IZWERYGUD
Lata 50. i 60. XX wieku to był znakomity
czas dla René Goscinnego. W życiu prywatnym był to okres zmian, bo autor wziął
wówczas ślub i urodziło mu się dziecko, ale jeszcze więcej działo się w życiu
artystycznym. To wtedy zaczął tworzyć przygody Lucky Luke’a, napisał „Umpa-pę”
czy „Asteriksa” i dał światu „Mikołajka”. I to właśnie z tego okresu pochodzi
także „Iznogud”, seria która po latach wraca na polski rynek. A ponieważ jest
to kawał świetnego komiksu, mam nadzieję, że na dłużej zagości w naszym kraju.
Jak zostać kalifem w miejsce kalifa?
To pytanie nieustannie zadaje sobie żądny władzy wezyr Iznogud, któremu nie
wystarcza rola głównego zausznika władcy Bagdadu, Haruna Arachida. Najchętniej
sam zająłby jego fotel, problem w tym, że przywódca, mimo iż łatwowierny i
spokojny, nie zamierza ustępować. Dlatego też Iznogud na każdym właściwie kroku
stara się znaleźć sposób by zrealizować swoje plany.

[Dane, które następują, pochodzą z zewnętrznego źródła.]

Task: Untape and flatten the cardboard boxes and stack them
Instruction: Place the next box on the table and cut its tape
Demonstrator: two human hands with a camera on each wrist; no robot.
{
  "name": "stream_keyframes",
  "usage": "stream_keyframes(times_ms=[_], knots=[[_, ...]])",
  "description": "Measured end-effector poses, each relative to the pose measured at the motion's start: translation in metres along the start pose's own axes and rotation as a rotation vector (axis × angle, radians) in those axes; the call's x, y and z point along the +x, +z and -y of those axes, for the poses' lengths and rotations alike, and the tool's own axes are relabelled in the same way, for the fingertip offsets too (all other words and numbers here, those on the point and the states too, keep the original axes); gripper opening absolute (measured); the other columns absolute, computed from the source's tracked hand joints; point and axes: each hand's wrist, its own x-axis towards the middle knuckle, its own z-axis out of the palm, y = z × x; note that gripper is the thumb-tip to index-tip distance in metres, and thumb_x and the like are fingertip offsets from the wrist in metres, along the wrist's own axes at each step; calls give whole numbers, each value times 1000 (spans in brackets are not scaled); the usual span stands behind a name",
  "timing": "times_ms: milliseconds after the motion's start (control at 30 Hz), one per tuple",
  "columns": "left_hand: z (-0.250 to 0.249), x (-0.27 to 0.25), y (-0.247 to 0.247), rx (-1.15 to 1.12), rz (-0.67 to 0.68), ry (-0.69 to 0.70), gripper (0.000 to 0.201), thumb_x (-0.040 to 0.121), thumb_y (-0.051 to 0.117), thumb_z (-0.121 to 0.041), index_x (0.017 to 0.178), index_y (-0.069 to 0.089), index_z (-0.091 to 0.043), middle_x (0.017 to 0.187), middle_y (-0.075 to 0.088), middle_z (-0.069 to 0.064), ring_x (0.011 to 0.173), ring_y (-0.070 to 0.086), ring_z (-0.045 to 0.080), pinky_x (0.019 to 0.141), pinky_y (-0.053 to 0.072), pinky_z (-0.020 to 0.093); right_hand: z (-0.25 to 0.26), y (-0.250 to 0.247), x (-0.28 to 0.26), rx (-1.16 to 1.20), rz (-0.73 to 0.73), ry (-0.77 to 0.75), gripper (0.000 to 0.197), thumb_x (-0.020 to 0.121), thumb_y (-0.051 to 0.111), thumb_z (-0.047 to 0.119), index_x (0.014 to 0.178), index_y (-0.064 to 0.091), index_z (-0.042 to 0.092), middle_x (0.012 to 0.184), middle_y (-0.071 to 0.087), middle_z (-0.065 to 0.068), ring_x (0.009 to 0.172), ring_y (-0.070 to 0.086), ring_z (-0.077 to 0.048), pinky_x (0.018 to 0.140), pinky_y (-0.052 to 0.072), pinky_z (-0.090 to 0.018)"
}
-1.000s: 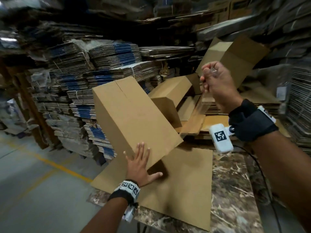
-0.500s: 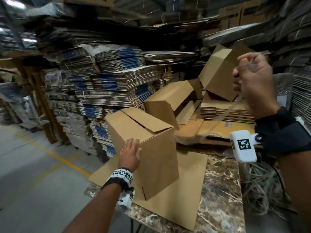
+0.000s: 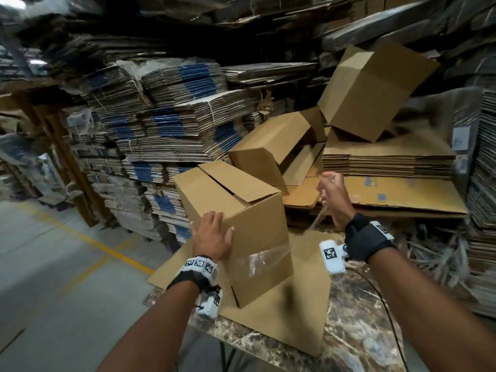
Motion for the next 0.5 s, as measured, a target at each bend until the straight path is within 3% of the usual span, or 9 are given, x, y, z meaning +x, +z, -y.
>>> stream_keyframes(times_ms=[100,167,200,233,300,367,400,433,500], knots=[[-4,-27,16,-42,-163,59,65,97,47,-54,153,34,-25,170,17,6,158,3,22,122,-14,58,-36,10,-3,82,-45,63,37,100,43,8,130,38,29,124,47,-9,99,49,-19,77,43,-33],[-14,-50,27,-157,-265,239,59,99,51,-46,151,41,-19,168,24,9,158,10,23,126,-2,54,-53,16,-4,131,-72,91,40,102,45,4,132,37,29,123,49,-8,99,50,-19,80,47,-32],[-21,-61,31,-237,-215,328,57,101,50,-48,151,41,-22,166,29,7,156,18,23,127,11,51,-60,18,-4,143,-71,94,44,100,47,0,133,38,28,120,51,-7,99,52,-19,81,49,-31],[-28,-70,36,-332,-64,365,58,101,47,-55,152,37,-30,165,32,2,155,24,20,125,22,46,-65,19,-4,147,-71,92,47,98,50,-3,134,39,26,118,53,-7,99,55,-19,82,51,-30],[-41,-82,45,-528,364,290,78,92,49,-76,157,18,-47,165,28,-9,152,27,11,121,30,39,-72,22,-3,175,-93,80,50,96,56,-6,134,41,23,121,56,-9,98,62,-16,81,54,-28],[-52,-88,60,-663,655,153,111,76,66,-82,160,2,-47,159,40,-7,143,39,10,118,35,39,-75,22,-2,257,-122,73,45,97,58,-5,132,43,20,123,58,-11,98,68,-15,86,58,-28],[-56,-91,64,-730,753,101,120,71,74,-78,162,5,-41,148,54,-1,132,53,11,113,44,39,-74,21,-2,286,-135,67,42,98,58,-3,130,44,19,122,59,-12,98,69,-15,90,58,-31],[-59,-94,68,-790,841,84,118,70,80,-72,162,19,-30,131,67,5,116,64,13,104,52,39,-74,19,-2,296,-148,56,39,99,58,-2,128,45,19,121,60,-13,98,70,-16,93,58,-33],[-61,-99,70,-889,942,146,78,78,83,-55,138,61,-10,101,78,10,87,73,18,89,60,43,-75,11,-2,307,-186,25,35,99,56,-4,124,47,18,120,61,-15,100,70,-18,94,58,-35]])
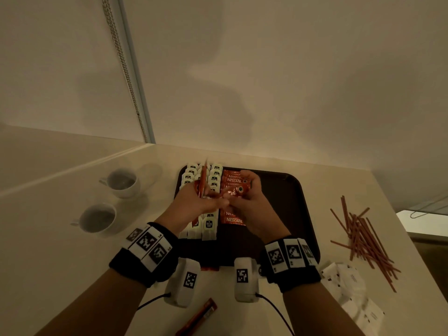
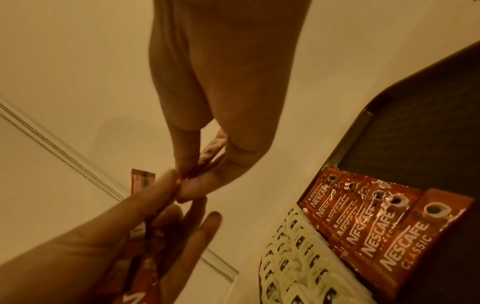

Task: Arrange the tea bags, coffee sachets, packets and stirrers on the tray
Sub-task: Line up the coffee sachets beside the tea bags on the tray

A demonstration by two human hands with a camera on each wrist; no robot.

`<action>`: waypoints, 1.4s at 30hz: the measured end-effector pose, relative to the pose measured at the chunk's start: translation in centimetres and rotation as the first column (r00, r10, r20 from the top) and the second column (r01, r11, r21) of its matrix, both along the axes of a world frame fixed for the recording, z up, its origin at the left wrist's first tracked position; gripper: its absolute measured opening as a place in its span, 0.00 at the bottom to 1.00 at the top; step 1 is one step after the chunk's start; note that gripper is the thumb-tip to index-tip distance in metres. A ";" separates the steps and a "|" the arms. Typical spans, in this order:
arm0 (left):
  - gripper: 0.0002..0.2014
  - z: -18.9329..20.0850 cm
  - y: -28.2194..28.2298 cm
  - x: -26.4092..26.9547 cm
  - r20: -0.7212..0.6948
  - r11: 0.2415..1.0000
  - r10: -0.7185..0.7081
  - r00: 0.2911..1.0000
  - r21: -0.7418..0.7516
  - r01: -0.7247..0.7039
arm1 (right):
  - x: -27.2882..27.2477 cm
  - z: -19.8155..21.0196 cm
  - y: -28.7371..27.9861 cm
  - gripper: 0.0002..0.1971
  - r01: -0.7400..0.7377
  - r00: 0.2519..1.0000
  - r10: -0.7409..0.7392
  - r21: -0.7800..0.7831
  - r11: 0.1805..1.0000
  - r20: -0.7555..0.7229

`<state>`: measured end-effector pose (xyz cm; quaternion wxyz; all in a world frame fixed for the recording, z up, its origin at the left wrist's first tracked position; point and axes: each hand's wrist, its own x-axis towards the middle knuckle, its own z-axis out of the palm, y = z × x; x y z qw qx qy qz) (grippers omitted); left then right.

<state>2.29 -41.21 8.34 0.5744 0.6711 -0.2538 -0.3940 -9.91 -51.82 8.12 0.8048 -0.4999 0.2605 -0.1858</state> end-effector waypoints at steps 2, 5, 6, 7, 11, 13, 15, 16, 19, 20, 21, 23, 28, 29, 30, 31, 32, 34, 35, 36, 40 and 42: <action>0.19 -0.2 0.1 -0.2 0.032 1.000 0.011 0.999 0.026 -0.012 | 0.1 0.0 -0.1 0.26 0.055 0.998 -0.057 0.065 0.996 0.030; 0.18 0.0 0.0 0.1 0.034 0.988 0.153 0.988 -0.018 -0.153 | 0.0 -0.1 -0.1 0.08 0.038 0.997 -0.038 0.001 0.999 -0.065; 0.18 0.0 0.0 0.3 0.051 0.984 0.177 0.983 -0.032 -0.176 | -0.2 -0.3 -0.1 0.06 0.036 0.996 -0.037 -0.011 0.999 -0.087; 0.18 0.1 -0.1 0.4 0.071 0.982 0.184 0.980 -0.045 -0.181 | -0.3 -0.5 -0.1 0.06 0.041 0.995 -0.040 0.001 0.999 -0.092; 0.18 0.3 -0.2 0.4 0.191 0.980 0.198 0.961 -0.068 -0.189 | -0.2 -1.0 -0.1 0.09 0.041 0.998 -0.039 0.052 0.998 -0.049; 0.19 0.5 -0.2 0.2 0.243 0.981 0.194 0.950 -0.063 -0.184 | -0.2 -1.2 0.1 0.10 0.047 0.998 -0.044 0.071 0.996 -0.048; 0.19 0.7 -0.2 0.1 0.268 0.981 0.194 0.944 -0.065 -0.184 | -0.2 -1.3 0.3 0.12 0.038 0.999 -0.034 0.134 0.990 -0.034; 0.19 0.8 -0.2 0.1 0.277 0.980 0.199 0.940 -0.071 -0.186 | -0.2 -1.4 0.4 0.12 0.036 0.999 -0.033 0.165 0.986 -0.023; 0.19 1.0 -0.1 0.2 0.327 0.978 0.208 0.922 -0.063 -0.199 | -0.3 -1.6 0.6 0.09 0.051 0.999 -0.051 0.208 0.977 -0.008; 0.19 1.0 -0.1 0.2 0.322 0.979 0.201 0.925 -0.057 -0.193 | -0.3 -1.7 0.6 0.09 0.057 0.998 -0.057 0.204 0.977 -0.006; 0.19 1.0 -0.1 0.3 0.292 0.981 0.193 0.937 -0.055 -0.185 | -0.3 -1.7 0.6 0.08 0.059 0.998 -0.059 0.185 0.981 -0.003; 0.19 0.6 0.0 0.6 0.181 0.980 0.199 0.963 -0.064 -0.190 | -0.3 -1.7 0.4 0.08 0.054 0.999 -0.054 0.104 0.993 -0.003; 0.19 0.0 0.2 0.8 -0.118 0.954 0.262 0.958 -0.119 -0.275 | -0.8 -0.8 -0.9 0.08 0.044 0.997 -0.052 -0.158 0.986 -0.052; 0.20 -0.2 0.2 0.8 -0.148 0.953 0.259 0.955 -0.120 -0.277 | -1.0 -0.6 -1.1 0.07 0.038 0.996 -0.052 -0.196 0.980 -0.070; 0.20 -0.3 0.3 0.8 -0.161 0.955 0.252 0.954 -0.116 -0.272 | -1.1 -0.4 -1.3 0.07 0.027 0.995 -0.050 -0.236 0.971 -0.092; 0.20 -0.4 0.4 0.9 -0.163 0.959 0.242 0.956 -0.107 -0.261 | -1.1 -0.3 -1.4 0.07 0.009 0.992 -0.044 -0.284 0.959 -0.118; 0.20 -0.5 0.4 1.0 -0.162 0.965 0.226 0.961 -0.097 -0.243 | -1.2 -0.3 -1.6 0.06 -0.016 0.988 -0.038 -0.342 0.939 -0.152; 0.19 -0.3 0.5 1.2 -0.170 0.977 0.184 0.968 -0.073 -0.199 | -1.4 -0.3 -1.9 0.06 -0.076 0.974 -0.032 -0.458 0.886 -0.223; 0.17 -0.2 0.6 1.3 -0.181 0.982 0.169 0.969 -0.058 -0.182 | -1.6 -0.4 -2.3 0.06 -0.096 0.968 -0.032 -0.489 0.867 -0.247; 0.14 0.0 0.7 1.4 -0.182 0.984 0.166 0.969 -0.033 -0.175 | -1.8 -0.5 -2.7 0.06 -0.103 0.963 -0.037 -0.495 0.863 -0.265; 0.14 -0.6 1.9 2.5 -0.201 0.976 0.215 0.956 0.087 -0.201 | -3.2 -2.7 -4.9 0.06 -0.221 0.882 -0.064 -0.529 0.819 -0.468; 0.14 -1.1 2.4 3.1 -0.289 0.969 0.245 0.925 0.104 -0.224 | -4.0 -4.4 -5.6 0.06 -0.297 0.813 -0.070 -0.515 0.804 -0.578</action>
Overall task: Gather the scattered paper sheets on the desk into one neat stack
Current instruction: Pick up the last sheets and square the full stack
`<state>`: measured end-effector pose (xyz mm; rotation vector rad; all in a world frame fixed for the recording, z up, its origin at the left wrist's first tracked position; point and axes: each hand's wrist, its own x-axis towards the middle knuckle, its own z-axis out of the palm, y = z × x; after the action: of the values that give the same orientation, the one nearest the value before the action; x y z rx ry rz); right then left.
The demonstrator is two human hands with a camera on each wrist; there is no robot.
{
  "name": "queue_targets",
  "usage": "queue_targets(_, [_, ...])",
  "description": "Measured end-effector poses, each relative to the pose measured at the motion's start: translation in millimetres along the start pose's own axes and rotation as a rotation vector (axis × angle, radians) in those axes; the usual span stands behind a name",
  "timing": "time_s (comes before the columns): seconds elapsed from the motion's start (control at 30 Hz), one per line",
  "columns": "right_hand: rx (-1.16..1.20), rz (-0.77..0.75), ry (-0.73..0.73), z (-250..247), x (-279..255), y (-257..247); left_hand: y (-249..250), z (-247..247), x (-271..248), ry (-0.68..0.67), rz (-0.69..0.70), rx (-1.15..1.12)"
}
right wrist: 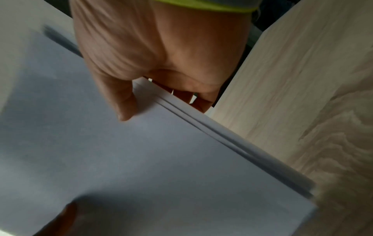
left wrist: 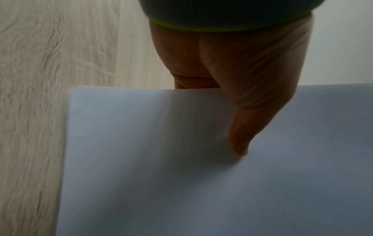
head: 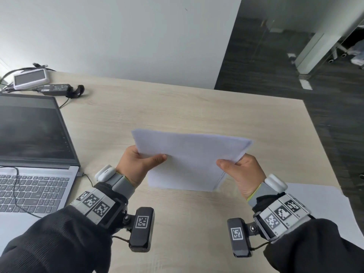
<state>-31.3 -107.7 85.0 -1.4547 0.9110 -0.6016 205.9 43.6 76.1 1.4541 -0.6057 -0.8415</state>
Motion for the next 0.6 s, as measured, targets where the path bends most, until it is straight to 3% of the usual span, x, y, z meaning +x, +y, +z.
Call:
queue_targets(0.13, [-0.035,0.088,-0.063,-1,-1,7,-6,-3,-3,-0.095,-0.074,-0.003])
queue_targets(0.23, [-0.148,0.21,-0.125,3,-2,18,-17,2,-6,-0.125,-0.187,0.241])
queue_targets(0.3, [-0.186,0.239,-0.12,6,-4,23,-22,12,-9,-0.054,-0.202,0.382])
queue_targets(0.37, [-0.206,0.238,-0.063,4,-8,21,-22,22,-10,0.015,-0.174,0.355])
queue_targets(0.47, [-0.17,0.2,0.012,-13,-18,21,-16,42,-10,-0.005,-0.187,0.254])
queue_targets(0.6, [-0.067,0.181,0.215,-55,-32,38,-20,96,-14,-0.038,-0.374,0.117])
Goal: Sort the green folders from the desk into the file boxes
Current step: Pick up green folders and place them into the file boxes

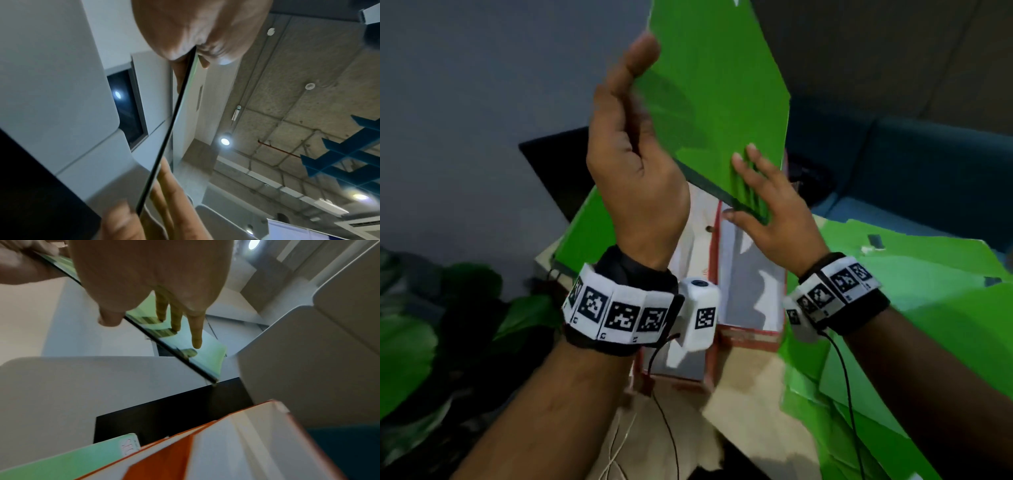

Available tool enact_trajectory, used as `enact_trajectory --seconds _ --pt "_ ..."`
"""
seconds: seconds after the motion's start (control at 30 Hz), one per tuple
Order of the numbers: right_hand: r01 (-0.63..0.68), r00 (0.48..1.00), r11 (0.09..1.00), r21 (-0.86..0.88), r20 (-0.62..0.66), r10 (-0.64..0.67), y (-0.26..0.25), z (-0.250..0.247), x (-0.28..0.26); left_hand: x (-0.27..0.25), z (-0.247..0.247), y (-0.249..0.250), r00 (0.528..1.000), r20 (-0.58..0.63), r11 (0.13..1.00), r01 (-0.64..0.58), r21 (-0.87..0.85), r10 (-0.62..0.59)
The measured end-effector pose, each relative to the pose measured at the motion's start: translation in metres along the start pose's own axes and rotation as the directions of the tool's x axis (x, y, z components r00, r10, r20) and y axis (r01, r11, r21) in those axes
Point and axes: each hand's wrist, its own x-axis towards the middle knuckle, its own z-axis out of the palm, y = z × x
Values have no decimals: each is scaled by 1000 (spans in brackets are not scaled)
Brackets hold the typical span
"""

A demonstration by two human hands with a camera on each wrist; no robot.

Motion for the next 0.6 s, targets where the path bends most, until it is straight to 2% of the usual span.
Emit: enact_trajectory --seconds 0.13,0.33,0.4,0.5,0.6 --pt "21 1000 997 72 -18 -20 -33 52 36 24 -51 -7 990 -74 987 -111 119 121" --pt "68 993 973 222 77 -88 -83 137 59 49 -116 -33 983 -119 947 -98 307 140" --pt "40 986 969 244 150 -78 -93 158 54 51 -131 -42 992 -89 943 -58 328 92" --pt "4 962 992 126 269 -38 -100 182 40 46 -146 -57 998 -57 933 53 357 -35" --pt "-12 944 998 56 329 -7 -95 202 27 33 -158 -76 985 -38 901 170 400 -169"
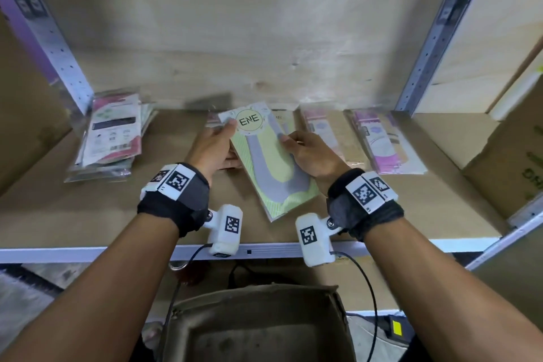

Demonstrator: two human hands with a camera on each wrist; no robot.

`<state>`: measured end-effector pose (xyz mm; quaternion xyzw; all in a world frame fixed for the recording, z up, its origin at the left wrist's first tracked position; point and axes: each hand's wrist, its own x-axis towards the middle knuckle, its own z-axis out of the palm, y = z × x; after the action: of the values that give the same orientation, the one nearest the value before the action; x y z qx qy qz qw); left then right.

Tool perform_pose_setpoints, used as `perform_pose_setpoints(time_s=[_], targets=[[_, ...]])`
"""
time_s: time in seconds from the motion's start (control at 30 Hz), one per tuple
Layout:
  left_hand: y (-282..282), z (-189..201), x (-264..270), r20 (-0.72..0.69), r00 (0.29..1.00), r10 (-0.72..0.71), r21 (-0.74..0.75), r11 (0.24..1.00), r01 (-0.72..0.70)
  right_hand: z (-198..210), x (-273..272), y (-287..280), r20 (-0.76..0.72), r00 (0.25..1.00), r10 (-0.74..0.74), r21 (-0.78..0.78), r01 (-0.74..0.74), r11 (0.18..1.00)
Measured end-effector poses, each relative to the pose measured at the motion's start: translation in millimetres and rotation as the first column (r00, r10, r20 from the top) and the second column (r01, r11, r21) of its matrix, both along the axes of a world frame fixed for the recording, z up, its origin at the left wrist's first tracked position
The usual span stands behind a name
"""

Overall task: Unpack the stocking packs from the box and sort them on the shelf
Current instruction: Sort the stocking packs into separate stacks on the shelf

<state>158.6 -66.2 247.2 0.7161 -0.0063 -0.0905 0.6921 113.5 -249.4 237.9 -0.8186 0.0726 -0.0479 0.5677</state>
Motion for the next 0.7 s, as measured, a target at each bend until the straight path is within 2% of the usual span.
perform_pose_setpoints(time_s=[0.1, 0.17, 0.23, 0.3, 0.33, 0.47, 0.7], targets=[[-18, -3, -3, 0.02, 1.0, -0.019, 0.159, 0.987, 0.015, 0, 5, 0, 0.014, 0.994, -0.11, 0.077, 0.108, 0.991], [-31, -6, -6, 0.148, 0.987, -0.058, 0.384, 0.923, -0.004, 0, 6, -1, 0.033, 0.985, -0.169, 0.138, 0.163, 0.977], [-41, -8, -11, 0.278, 0.958, -0.064, 0.522, 0.847, -0.095, 0, 6, -2, 0.051, 0.978, -0.202, 0.231, 0.185, 0.955], [-45, -9, -12, 0.344, 0.939, -0.023, 0.533, 0.828, -0.175, 1, 5, -2, 0.07, 0.973, -0.222, 0.294, 0.192, 0.936], [-46, -8, -11, 0.375, 0.927, 0.001, 0.517, 0.83, -0.21, 1, 5, -3, 0.079, 0.972, -0.222, 0.256, 0.195, 0.947], [-47, -7, -5, 0.457, 0.887, 0.057, 0.425, 0.862, -0.274, -2, 1, -5, 0.059, 0.988, -0.144, -0.097, 0.149, 0.984], [-49, -8, -4, 0.416, 0.905, 0.085, 0.373, 0.892, -0.256, -2, 2, -7, 0.174, 0.95, -0.259, -0.078, 0.275, 0.958]])
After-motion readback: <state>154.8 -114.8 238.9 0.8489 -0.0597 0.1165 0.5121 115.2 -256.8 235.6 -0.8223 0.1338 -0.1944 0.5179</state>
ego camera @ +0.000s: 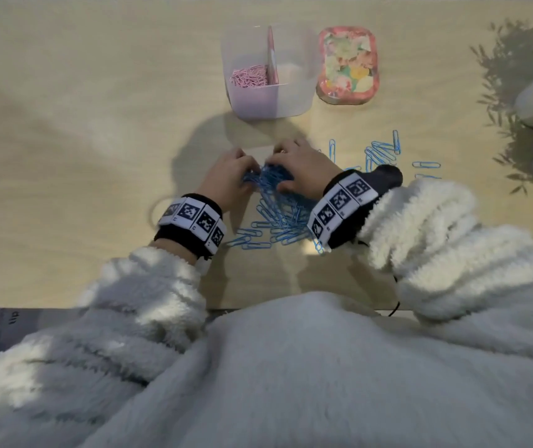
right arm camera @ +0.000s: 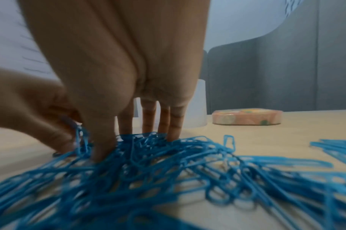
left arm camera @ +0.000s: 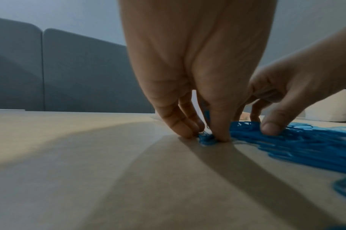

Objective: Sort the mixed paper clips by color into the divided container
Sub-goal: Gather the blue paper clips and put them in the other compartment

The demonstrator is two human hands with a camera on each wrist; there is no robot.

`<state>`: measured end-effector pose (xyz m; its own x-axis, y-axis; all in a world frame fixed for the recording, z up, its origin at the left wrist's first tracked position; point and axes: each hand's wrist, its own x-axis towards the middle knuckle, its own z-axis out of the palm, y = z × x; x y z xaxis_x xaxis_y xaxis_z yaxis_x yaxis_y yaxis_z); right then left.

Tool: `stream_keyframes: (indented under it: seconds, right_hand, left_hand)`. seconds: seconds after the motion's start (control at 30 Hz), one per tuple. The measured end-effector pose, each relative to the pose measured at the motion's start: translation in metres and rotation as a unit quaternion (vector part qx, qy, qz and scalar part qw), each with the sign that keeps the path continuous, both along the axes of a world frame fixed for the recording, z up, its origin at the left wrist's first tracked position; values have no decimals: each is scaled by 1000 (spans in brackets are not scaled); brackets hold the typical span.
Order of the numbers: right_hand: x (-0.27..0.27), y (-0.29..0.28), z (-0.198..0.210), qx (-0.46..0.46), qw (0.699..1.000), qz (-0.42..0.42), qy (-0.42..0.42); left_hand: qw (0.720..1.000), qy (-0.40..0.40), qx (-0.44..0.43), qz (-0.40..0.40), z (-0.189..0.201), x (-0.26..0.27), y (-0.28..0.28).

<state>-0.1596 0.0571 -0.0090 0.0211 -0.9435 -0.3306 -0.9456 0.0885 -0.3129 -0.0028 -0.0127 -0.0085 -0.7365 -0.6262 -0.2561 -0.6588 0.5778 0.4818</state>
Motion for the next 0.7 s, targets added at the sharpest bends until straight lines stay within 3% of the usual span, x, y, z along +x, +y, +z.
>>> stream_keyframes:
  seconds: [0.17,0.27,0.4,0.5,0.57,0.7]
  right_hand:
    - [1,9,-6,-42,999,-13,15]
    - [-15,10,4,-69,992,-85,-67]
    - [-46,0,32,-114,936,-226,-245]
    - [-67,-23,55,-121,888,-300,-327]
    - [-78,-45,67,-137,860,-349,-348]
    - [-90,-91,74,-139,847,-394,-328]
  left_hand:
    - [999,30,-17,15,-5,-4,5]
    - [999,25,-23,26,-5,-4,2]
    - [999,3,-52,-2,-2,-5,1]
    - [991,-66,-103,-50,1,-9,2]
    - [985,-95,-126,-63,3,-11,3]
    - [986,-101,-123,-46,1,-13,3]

By tego dokonać, nie
cofnie się przed niczym, problem w tym, że jego pomysły na zastąpienie kalifa
są równie złożone i szalone, co… nieudane. Czy wezyr w końcu spełni swoje
marzenie? I co wyniknie z kolejnych jego działań?
„Iznogud” na polskim rynku
zadebiutował ponad dwie dekady temu, w krótkich formach publikowanych na łamach
magazynu „Świat komiksu”. Po dwóch latach nadszedł czas by ukazał się a rynku
pierwszy z pełnoprawnych albumów, ale niestety po publikacji szóstego z nich,
seria została przerwana. I tak oto od 2002 roku fani „Iznoguda” i twórczości
Goscinnego musieli obejść się smakiem. Aż do teraz, bo oto na księgarskie półki
trafił pierwszy zbiorczy tom cyklu. Co w nim znajdziecie? Cztery otwierające
serię albumy. Trzy z nich (2-4) ukazały się już wcześniej, ale teraz wszystko
otrzymujemy po kolei i co ważne w końcu możemy przeczytać debiutancki tom.
To jednak najmniej istotna z
rzeczy, choć oczywiście samo wydanie robi duże wrażenie i prezentuje się
znakomicie. Ważniejsza staje się jakość wykonania, a ta stoi na naprawdę
rewelacyjnym poziomie. „Iznogud” to specyficzna, ale typowa dla Goscinnego
seria, pełnymi garściami czerpiąca z najróżniejszych źródeł. Kawał doskonałej
satyry, gdzie opowieści dla dzieci zyskują głębię, którą w pełni zrozumieją i
docenią dopiero dorośli. Pozostaje przy tym ciekawa, pełna akcji, przygód i
humoru dobranego tak, by można się nim było zachwycać nawet bez zagłębiania się
w jego drugą warstwę.
Czytając „Iznoguda” trudno nie
odnieść wrażenia, że to opowieść wyglądająca tak, jak wyglądałyby „Opowieści
tysiąca i jednej nocy”, gdyby były filmem z Louisem de Funèsem. De Funès to
zresztą idealny odtwórca roli Iznoguda, szkoda, że dawno nie ma go już wśród
nas. Jest za to ta świetna seria, w której Goscinny wspina się na wyżyny
swojego talentu, w tyle zostawiając takie dokonania, jak choćby „Lucky Luke”.
Świetnie przy tym zilustrowana przez Jeana Tabaryego, zachwyca na każdym kroku.
Dlatego polecam gorąco, bo „Iznogud” w rzeczywistości izwerywerygood.
A wydawnictwu Egmont dziękuję za
udostępnienie egzemplarza do recenzji.